As I said previously most cooling faults on this engine are normally thermostat related.
Yes you need to access the thermostat through the headlamp aperture.
The water pump you shouldn't need the headlamp out to access.
If you are still having the same problem after the thermostat is replaced and the water pump is OK as long as there are no leaks you may well have a cylinder head or gasket fault,but as you said the AA say there are no exhaust gases in the coolant this appears unlikely.
If the cylinder head gasket has blown then you will find pressure in the cooling system very quick after start up.
Does the cooling system pressurize quickly and can you see excessive gas bubbles blowing in to the expansion tank with the engine running?
Let me know how.
a thermostat can fail open or closed, if the thermostat has failed open then yes the car would take a long time to warm up. If the thermostat fails to open or doesn't open enough then you will get an over heat condition,this engine has a 2 stage opening thermostat so it is possible for the thermostat not to open enough.
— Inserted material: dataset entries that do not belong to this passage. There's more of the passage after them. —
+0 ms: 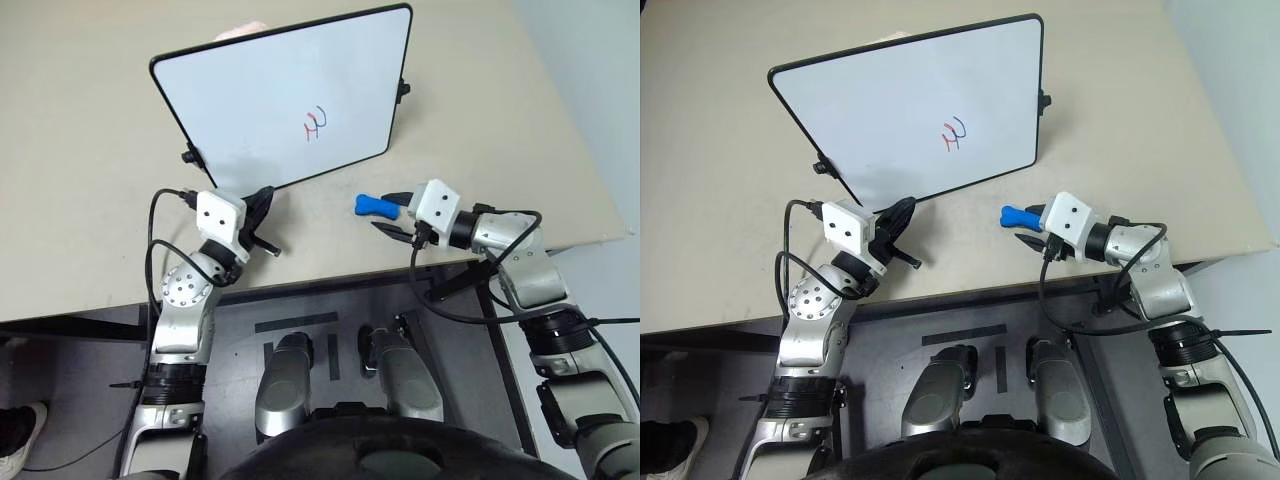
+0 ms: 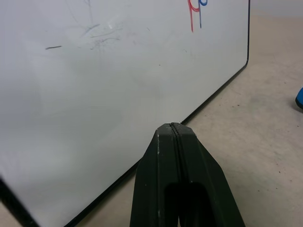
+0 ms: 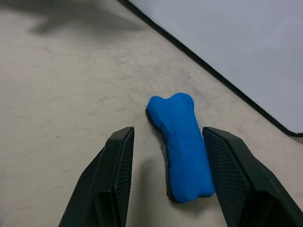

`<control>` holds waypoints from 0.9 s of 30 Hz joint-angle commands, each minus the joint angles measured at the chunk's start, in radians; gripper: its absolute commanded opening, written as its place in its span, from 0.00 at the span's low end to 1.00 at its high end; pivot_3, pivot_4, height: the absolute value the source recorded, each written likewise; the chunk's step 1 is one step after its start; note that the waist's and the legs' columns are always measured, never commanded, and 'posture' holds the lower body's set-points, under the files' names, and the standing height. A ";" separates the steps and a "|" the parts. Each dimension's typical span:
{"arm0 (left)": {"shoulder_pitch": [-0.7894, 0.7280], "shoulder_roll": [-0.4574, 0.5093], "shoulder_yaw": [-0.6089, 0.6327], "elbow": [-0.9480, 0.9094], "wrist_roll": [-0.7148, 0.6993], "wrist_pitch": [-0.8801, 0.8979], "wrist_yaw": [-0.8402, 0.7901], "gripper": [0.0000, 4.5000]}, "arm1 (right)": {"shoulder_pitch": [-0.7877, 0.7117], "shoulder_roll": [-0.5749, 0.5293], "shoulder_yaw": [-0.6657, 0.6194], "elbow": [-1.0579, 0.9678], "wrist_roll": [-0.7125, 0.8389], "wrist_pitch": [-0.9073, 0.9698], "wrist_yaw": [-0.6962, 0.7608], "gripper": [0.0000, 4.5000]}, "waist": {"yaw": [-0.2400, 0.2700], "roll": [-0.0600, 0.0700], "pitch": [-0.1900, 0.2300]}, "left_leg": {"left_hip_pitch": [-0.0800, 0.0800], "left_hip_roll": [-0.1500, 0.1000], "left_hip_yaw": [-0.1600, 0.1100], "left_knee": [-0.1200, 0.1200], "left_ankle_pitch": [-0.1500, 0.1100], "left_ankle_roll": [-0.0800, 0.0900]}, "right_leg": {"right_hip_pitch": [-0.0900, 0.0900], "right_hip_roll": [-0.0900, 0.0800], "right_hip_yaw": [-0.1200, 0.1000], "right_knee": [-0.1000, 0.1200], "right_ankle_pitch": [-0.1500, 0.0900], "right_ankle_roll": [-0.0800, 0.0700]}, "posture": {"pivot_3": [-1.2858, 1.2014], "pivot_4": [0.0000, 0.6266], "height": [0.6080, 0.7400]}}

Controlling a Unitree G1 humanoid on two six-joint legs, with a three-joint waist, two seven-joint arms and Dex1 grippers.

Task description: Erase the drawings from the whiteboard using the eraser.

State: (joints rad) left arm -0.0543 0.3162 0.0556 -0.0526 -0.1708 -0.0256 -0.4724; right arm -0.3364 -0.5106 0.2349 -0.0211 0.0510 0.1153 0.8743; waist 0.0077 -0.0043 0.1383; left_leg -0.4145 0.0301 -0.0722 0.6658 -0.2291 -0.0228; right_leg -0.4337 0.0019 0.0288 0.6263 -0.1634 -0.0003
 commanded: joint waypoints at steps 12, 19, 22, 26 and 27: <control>0.002 -0.005 -0.001 -0.046 0.002 -0.022 0.012 0.00 | -0.026 0.027 0.015 0.096 -0.033 -0.062 -0.014 0.11 | 0.000 0.000 0.000 | 0.001 0.000 0.000 0.000 0.000 0.000 | 0.001 0.000 0.000 0.000 0.002 -0.004 | 0.52 0.24 1.00; -0.010 -0.007 -0.008 -0.033 0.003 -0.025 0.009 0.00 | -0.023 0.020 0.006 0.074 -0.028 -0.066 -0.007 0.01 | 0.000 0.000 0.000 | 0.001 0.000 0.000 0.000 0.000 0.000 | 0.001 0.000 0.000 0.000 0.002 -0.004 | 0.52 0.24 1.00; -0.014 -0.008 -0.010 -0.029 0.004 -0.026 0.009 0.00 | -0.048 0.023 -0.010 0.052 -0.045 -0.106 -0.040 0.01 | 0.000 0.000 0.000 | 0.001 0.000 0.000 0.000 0.000 0.000 | 0.001 0.000 0.000 0.000 0.002 -0.004 | 0.52 0.24 1.00; -0.019 -0.007 -0.009 -0.023 0.003 -0.028 0.007 0.00 | -0.162 0.070 -0.047 0.050 -0.076 -0.222 -0.147 0.01 | -0.007 0.000 0.000 | 0.001 0.000 0.000 0.000 0.000 0.000 | 0.000 0.000 0.000 0.000 0.003 -0.005 | 0.52 0.24 1.00; -0.020 -0.006 -0.010 -0.022 0.003 -0.028 0.007 0.00 | -0.183 0.076 -0.041 0.061 -0.094 -0.252 -0.164 0.01 | -0.010 0.000 0.000 | 0.001 0.000 0.000 0.000 0.000 0.000 | -0.001 0.000 0.000 0.000 0.004 -0.006 | 0.52 0.24 1.00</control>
State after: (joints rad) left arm -0.0658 0.3106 0.0471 -0.0577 -0.1669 -0.0302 -0.4592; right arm -0.4750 -0.4385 0.2212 0.0722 -0.0191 -0.0625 0.7563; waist -0.0021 -0.0038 0.1386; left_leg -0.4135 0.0302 -0.0721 0.6658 -0.2290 -0.0228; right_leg -0.4343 0.0019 0.0291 0.6265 -0.1590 -0.0063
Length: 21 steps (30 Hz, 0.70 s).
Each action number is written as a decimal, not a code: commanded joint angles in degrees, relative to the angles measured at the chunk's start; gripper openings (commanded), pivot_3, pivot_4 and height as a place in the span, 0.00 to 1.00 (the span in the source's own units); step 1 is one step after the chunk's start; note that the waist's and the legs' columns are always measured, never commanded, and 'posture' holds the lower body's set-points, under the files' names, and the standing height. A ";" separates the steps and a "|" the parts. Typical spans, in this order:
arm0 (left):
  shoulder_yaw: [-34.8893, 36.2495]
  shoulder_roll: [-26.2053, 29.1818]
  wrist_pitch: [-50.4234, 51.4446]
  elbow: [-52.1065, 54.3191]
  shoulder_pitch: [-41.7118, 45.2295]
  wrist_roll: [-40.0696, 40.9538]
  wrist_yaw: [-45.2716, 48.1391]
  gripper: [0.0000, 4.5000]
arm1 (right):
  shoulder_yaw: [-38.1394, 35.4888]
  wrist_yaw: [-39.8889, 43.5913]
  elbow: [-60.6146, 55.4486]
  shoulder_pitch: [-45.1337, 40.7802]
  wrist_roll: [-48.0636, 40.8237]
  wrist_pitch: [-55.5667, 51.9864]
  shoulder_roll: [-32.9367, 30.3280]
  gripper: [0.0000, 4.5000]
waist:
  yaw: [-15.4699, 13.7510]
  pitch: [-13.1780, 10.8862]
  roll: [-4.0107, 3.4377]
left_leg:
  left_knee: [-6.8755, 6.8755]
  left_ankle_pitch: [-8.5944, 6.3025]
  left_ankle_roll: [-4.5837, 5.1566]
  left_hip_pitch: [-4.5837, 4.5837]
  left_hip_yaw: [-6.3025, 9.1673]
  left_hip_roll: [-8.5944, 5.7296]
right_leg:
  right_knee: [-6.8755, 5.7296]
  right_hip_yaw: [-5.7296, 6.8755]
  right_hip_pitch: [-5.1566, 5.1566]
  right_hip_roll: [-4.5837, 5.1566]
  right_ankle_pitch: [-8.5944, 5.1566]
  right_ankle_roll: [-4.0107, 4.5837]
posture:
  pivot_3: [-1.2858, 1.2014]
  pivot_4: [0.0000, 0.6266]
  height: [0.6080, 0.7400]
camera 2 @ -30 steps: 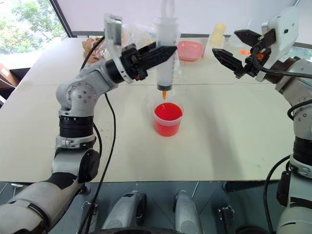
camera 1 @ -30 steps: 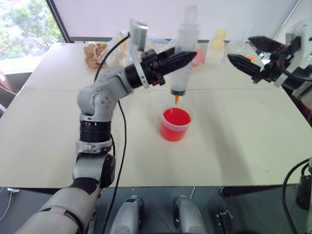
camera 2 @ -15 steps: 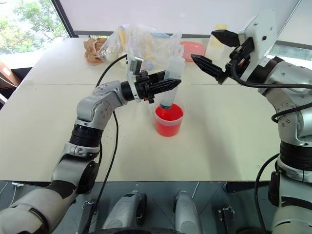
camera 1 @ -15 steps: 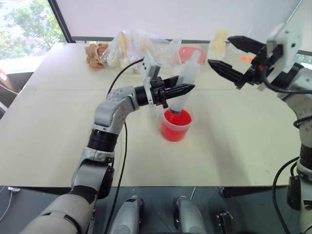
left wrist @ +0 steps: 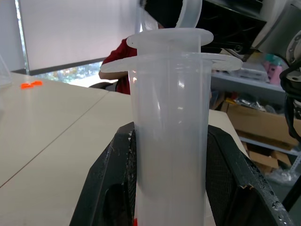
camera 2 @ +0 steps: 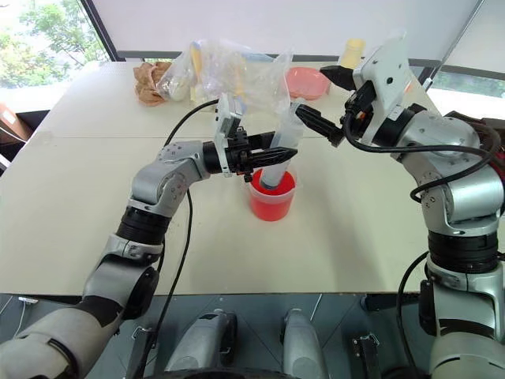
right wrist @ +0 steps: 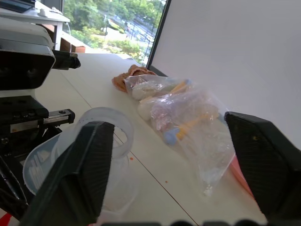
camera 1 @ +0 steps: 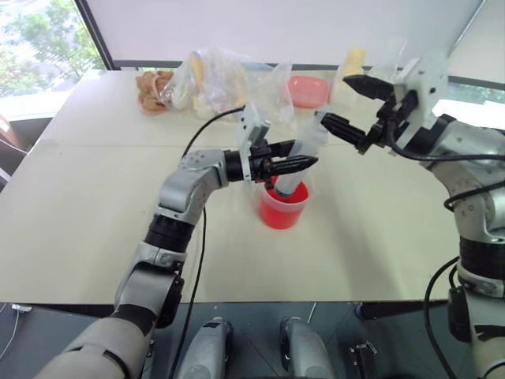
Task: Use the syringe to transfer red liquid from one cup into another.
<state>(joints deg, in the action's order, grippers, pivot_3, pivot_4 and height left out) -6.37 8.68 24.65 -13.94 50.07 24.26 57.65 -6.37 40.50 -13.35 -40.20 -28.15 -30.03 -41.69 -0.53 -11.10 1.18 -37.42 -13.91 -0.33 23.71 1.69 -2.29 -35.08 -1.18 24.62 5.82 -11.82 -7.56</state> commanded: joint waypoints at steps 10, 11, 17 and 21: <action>-0.73 -1.18 -2.56 0.08 -0.69 -0.44 -0.53 0.30 | -1.85 0.40 0.65 -3.05 1.26 2.14 -0.79 0.01 | 0.01 0.00 0.00 | 0.00 0.00 0.00 0.00 0.02 0.00 | 0.00 0.01 0.00 0.00 0.00 0.00 | 0.52 0.24 0.98; -0.85 -1.28 -2.76 -0.03 -0.90 -0.54 -0.58 0.30 | -2.43 -0.45 1.68 -3.99 2.00 2.92 -0.88 0.01 | 0.03 0.00 0.00 | 0.00 0.00 0.00 0.00 0.03 0.00 | 0.00 0.01 0.00 0.00 0.00 0.00 | 0.52 0.24 0.98; -1.98 -1.68 -3.32 -0.05 -2.22 -0.81 -0.74 0.30 | -4.81 -4.96 7.71 -8.75 5.17 8.10 -0.51 0.01 | 0.02 0.00 0.00 | 0.01 0.00 0.00 -0.01 0.02 -0.01 | 0.00 0.01 0.00 0.00 0.00 0.00 | 0.52 0.24 0.98; -2.63 -1.68 -3.53 1.49 -3.84 -0.53 -0.75 0.30 | -5.00 -5.18 9.55 -9.33 5.89 10.14 -0.68 0.01 | 0.03 0.00 0.00 | 0.00 0.00 0.00 -0.01 0.01 -0.03 | 0.00 0.01 0.00 0.00 0.00 0.00 | 0.52 0.24 0.98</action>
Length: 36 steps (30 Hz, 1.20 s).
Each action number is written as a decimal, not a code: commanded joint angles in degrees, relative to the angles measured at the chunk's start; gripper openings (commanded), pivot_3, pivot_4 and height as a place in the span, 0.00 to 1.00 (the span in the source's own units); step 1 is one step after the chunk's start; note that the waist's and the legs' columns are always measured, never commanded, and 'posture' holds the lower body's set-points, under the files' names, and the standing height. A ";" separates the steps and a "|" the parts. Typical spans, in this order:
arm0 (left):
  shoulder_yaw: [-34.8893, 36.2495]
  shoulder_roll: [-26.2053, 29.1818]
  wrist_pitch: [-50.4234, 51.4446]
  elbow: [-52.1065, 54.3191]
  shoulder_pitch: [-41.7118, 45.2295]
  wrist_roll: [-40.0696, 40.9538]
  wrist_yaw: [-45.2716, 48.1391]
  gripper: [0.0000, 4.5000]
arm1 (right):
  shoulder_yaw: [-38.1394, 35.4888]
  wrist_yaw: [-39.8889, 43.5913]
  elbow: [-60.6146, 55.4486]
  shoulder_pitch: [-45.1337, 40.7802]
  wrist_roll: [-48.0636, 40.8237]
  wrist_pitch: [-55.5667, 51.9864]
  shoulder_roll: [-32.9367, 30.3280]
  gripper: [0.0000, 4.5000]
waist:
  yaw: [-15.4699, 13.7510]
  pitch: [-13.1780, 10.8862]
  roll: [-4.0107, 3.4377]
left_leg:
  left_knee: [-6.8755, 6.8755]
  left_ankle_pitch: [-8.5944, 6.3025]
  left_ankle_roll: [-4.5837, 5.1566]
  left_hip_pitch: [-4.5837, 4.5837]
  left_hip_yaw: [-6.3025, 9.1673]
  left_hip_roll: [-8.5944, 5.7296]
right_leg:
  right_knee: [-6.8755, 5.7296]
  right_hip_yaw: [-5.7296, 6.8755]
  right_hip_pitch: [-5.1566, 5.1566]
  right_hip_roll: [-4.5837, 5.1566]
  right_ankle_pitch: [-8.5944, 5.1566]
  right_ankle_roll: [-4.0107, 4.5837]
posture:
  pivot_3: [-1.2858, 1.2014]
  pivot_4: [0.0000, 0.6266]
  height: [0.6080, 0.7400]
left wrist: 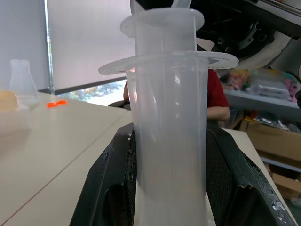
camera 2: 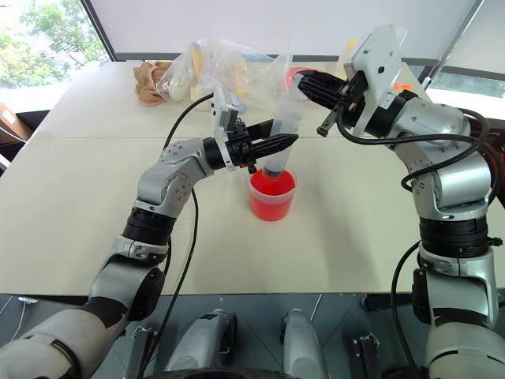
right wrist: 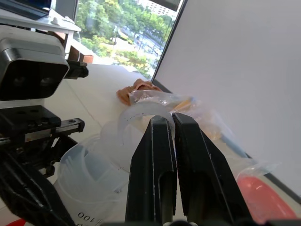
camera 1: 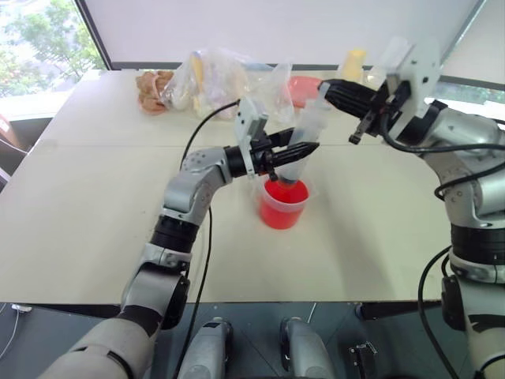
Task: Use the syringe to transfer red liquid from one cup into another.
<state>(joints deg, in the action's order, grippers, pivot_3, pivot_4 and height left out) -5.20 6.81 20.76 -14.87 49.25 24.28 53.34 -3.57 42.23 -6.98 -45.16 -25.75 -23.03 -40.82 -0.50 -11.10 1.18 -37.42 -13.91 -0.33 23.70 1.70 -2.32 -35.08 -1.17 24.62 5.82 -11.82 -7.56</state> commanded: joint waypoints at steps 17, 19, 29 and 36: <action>-0.50 -0.65 1.62 2.48 -0.16 1.30 1.35 0.30 | -8.48 -3.61 -1.71 1.77 0.20 -1.48 -3.39 0.69 | -0.16 0.00 0.00 | -0.01 0.00 0.00 0.01 0.00 0.00 | 0.02 0.00 -0.04 0.00 0.00 0.00 | 0.52 0.24 0.98; 0.37 -0.25 2.84 3.57 0.16 2.24 1.21 0.30 | -12.55 -2.65 -4.68 5.04 -3.99 -5.55 -4.59 0.81 | -0.17 0.00 0.00 | 0.00 0.00 0.00 0.01 0.00 0.01 | 0.02 0.01 -0.03 0.01 0.00 0.00 | 0.52 0.24 0.98; 3.27 0.72 4.80 3.86 2.11 3.94 -0.71 0.30 | -27.98 -0.41 -18.99 28.60 -21.62 -23.97 -10.11 0.81 | -0.04 0.00 0.00 | 0.02 -0.03 0.05 -0.19 0.09 0.09 | 0.04 -0.04 -0.19 0.02 -0.01 0.01 | 0.52 0.24 0.98; 6.64 -0.20 3.89 3.13 7.41 6.27 -2.53 0.30 | -25.06 -2.28 -19.02 28.51 -20.49 -22.54 -9.61 0.81 | -0.11 -0.01 0.01 | -0.02 -0.03 0.05 -0.21 0.04 0.09 | 0.04 -0.06 -0.19 -0.01 -0.01 0.01 | 0.52 0.24 0.98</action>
With regards XXXXX XXXXX head gasket,if the cooling system pressurizes within a minute or so from cold start when the pressure has been released previously this would point to a head gasket failure. You may also get signs of oil in the cooling system or signs of water in the oil but not always it depends where the gasket has failed (near a water jacket or oil gallery),if it has only failed between a cylinder and the water jacket then you get the pressurized cooling system but no sign of any oil.
Garages have the correct test equipment to check for exhaust gas in the cooling system so you can be certain of the result if necessary.
the ECT (engine coolant temperature)sensor is the sensor that sends the engine temperature to the engine management ECU.
If this sensor fails (open circuit or invalid reading) then as a default the cooling fan would switch on,the car would lose power and the engine management warning light would be on, but as the temperature gauge is working OK and it uses the signal from this sensor I don't think this is the fault.
As far as I'm aware the first stage of the thermostat opening is as a standard wax stat it is only at higher temperatures the second stage comes in to play.
sorry you're still having problems. Is the car still running OK? How fast is it overheating? When the thermostat was changed I assume the anti freeze strength was topped up again? Did the AA check for exhaust gases in the coolant again?
If the car is not running and blows water out when turning the engine then I would say that this is a head gasket failure.
Your local dealer should be able to confirm this straight away.
Let me know if you require any more help.
Air coming from the engine after it has been topped up would be a small amount. If it is coming out with enough force to force water out of the expansion tank then this would still point to a head gasket failure. The dealer is only trying to warn you of any potential problems that they may come across,they don't want to give you a price to find when the head is removed you then need to pay a significant amount more than quoted.As to actually proving it is the head gasket you can only get to being 99% sure this is the problem, but to confirm you will only do this by removing the head and inspecting.
The engine has a timing chain. You need tools to lock the camshafts and to locate in to the engine block to rotate the crankshaft up to to get the engine to TDC.